**Work required**
The required output is the lines below from the line containing "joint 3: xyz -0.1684" to the line containing "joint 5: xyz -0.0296", inclusive, retyped exactly. No other lines belong in it.
BEGIN Data
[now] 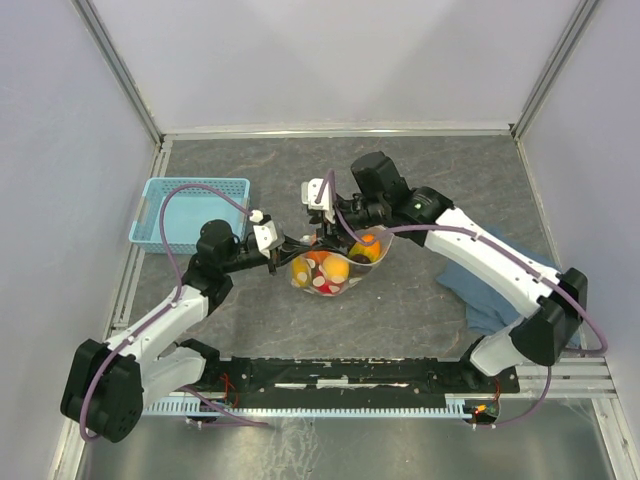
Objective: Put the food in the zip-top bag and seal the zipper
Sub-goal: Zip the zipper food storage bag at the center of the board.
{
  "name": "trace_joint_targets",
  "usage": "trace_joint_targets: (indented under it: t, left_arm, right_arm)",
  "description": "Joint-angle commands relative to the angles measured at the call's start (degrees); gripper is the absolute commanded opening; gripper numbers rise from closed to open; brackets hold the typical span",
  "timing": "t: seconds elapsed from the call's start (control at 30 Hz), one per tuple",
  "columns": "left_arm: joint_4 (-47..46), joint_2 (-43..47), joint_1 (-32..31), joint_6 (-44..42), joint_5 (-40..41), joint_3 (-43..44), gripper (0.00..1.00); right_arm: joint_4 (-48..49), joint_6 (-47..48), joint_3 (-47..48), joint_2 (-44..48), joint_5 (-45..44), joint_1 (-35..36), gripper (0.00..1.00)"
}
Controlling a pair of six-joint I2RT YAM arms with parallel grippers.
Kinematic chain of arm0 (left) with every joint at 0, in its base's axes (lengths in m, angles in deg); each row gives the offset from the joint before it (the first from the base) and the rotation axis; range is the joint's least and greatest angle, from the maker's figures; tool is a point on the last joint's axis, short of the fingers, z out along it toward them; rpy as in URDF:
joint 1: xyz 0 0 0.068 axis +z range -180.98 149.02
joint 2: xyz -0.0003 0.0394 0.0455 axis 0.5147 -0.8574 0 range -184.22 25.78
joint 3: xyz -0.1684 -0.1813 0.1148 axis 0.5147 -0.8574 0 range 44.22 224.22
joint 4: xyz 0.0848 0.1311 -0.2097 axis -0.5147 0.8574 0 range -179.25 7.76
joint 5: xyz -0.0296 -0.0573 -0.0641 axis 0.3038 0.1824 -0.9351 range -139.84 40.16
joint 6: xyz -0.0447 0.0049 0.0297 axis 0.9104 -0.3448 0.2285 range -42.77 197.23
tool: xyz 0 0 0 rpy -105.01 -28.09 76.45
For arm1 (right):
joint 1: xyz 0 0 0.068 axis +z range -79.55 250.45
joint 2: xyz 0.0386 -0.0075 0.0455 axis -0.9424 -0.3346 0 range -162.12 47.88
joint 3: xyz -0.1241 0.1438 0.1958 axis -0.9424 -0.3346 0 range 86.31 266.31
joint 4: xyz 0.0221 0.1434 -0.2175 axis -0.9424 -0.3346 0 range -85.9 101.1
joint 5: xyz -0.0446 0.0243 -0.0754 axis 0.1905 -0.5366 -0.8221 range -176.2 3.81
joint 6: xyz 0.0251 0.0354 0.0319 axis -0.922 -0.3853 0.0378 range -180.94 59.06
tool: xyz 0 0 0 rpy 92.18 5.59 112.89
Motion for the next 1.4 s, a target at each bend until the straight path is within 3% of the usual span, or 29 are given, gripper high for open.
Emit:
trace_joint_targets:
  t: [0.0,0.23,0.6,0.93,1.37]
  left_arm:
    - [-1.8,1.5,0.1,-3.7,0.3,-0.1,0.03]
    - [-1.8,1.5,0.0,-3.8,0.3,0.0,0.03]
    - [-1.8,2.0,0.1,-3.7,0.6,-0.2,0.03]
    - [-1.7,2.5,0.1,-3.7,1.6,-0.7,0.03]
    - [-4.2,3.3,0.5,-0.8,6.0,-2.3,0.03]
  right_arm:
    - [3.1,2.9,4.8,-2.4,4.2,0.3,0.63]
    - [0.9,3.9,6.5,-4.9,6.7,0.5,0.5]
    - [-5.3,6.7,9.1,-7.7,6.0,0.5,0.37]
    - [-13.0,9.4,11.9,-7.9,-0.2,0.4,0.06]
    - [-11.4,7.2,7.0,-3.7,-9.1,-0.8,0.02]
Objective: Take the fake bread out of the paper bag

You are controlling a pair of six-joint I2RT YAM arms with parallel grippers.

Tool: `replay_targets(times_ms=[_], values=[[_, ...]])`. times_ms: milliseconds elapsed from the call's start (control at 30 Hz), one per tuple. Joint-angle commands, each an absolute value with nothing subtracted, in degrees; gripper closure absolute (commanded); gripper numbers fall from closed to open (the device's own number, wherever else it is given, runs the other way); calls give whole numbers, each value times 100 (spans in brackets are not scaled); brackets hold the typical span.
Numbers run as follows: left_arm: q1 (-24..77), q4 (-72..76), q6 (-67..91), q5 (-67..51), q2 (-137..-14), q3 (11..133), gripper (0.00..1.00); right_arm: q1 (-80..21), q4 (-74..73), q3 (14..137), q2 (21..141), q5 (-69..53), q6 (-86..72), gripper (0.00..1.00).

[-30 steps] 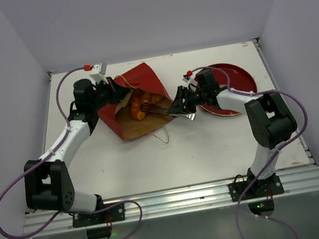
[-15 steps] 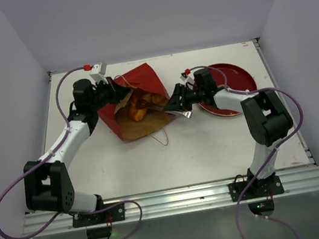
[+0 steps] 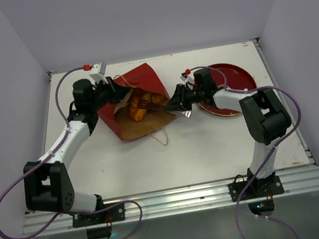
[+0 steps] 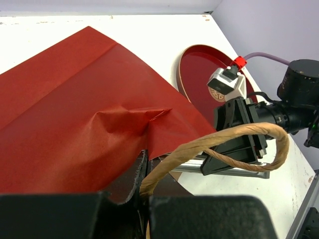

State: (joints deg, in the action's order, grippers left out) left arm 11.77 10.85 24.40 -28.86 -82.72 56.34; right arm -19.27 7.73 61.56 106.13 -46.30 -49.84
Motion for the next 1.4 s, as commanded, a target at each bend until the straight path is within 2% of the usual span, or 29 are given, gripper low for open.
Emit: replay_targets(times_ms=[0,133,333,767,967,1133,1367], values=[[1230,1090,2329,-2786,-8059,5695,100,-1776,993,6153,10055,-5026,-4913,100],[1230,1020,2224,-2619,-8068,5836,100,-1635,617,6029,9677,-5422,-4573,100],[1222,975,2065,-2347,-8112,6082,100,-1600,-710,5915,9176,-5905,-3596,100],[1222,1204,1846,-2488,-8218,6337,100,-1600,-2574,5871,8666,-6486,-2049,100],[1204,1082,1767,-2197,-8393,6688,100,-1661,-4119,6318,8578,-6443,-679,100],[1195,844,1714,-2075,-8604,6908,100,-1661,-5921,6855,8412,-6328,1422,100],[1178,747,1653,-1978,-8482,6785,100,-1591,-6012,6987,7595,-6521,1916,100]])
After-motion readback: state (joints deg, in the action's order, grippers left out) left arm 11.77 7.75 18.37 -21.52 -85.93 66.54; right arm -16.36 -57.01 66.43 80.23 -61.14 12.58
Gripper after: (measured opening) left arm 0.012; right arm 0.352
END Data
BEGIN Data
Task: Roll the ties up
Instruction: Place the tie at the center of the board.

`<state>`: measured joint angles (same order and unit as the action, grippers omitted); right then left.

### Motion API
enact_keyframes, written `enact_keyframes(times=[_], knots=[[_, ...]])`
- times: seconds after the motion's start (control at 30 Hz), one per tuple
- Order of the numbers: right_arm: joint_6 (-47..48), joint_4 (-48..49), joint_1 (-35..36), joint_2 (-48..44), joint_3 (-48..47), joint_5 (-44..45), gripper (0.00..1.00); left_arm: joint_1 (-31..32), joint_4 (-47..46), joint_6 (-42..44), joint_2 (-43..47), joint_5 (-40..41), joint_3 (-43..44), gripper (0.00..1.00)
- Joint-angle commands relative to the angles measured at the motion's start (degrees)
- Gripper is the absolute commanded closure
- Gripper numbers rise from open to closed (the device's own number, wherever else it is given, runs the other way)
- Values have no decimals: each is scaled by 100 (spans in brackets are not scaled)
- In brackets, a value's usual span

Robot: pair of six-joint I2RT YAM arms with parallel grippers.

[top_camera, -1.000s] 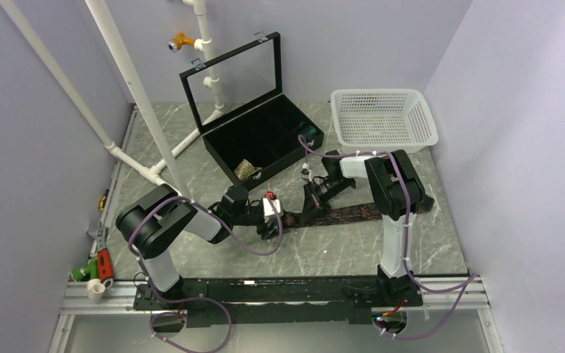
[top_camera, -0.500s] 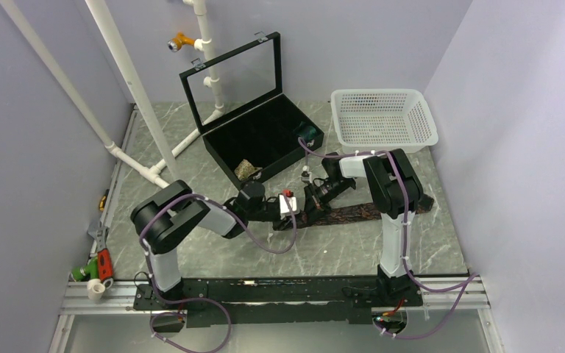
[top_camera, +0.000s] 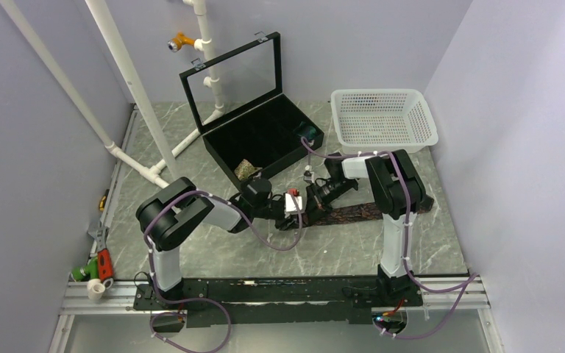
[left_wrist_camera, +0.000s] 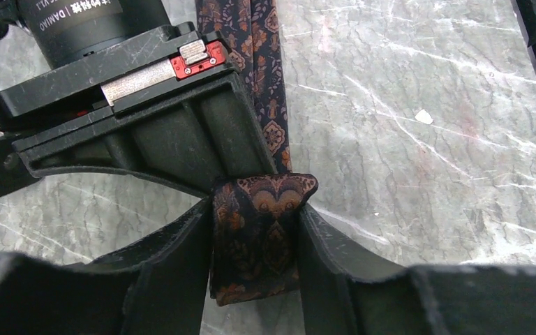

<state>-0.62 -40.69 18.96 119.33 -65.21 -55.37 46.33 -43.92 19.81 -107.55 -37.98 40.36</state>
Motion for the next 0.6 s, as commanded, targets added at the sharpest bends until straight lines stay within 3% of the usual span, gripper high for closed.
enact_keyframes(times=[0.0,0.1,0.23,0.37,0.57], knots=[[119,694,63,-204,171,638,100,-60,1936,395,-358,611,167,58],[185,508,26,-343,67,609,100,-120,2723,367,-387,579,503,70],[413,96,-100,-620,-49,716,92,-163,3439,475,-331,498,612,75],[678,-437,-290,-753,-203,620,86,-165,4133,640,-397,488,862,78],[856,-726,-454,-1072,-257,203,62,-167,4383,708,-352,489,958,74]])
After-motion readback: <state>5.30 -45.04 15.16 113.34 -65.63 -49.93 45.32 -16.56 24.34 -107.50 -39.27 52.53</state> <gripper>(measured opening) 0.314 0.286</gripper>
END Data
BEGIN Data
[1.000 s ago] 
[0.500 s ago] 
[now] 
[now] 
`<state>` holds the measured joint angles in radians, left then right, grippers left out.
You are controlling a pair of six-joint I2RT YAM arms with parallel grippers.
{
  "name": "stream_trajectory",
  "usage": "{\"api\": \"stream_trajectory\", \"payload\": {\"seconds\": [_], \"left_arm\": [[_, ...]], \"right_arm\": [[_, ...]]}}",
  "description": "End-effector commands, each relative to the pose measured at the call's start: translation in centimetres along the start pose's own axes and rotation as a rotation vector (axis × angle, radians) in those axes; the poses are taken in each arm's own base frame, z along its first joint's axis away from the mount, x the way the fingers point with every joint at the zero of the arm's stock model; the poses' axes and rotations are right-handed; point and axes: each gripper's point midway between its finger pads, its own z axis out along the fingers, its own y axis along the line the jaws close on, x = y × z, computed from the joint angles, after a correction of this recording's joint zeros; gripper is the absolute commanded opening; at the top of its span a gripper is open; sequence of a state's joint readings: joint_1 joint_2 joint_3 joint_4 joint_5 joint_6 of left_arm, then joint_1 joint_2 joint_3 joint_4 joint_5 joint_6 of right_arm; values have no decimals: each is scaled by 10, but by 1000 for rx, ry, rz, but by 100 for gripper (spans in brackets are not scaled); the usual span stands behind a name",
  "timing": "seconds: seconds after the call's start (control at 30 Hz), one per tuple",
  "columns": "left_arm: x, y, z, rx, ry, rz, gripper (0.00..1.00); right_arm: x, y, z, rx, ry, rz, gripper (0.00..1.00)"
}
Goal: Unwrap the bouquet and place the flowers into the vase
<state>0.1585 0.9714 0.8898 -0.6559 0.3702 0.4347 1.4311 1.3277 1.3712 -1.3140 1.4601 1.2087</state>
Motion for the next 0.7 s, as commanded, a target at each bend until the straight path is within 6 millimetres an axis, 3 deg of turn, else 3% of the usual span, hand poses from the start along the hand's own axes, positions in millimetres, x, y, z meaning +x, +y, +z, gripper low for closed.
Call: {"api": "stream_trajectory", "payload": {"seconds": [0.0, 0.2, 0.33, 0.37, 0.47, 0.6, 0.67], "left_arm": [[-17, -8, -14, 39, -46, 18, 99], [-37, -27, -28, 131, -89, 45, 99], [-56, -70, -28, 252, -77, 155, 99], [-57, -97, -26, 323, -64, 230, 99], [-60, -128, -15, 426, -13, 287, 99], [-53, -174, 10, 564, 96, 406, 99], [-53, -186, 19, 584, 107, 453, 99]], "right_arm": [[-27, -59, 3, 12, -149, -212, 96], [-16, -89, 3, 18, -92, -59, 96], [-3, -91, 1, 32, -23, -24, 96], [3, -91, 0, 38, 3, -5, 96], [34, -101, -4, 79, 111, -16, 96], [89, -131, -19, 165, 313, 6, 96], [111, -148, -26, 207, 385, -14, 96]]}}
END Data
**Worked solution**
joint 3: xyz -0.1684 -0.1813 0.1148 axis 0.5147 -0.8574 0 range 44.22 224.22
joint 4: xyz 0.0848 0.1311 -0.2097 axis -0.5147 0.8574 0 range -179.25 7.76
joint 5: xyz -0.0296 -0.0573 -0.0641 axis 0.3038 0.1824 -0.9351 range -139.84 40.16

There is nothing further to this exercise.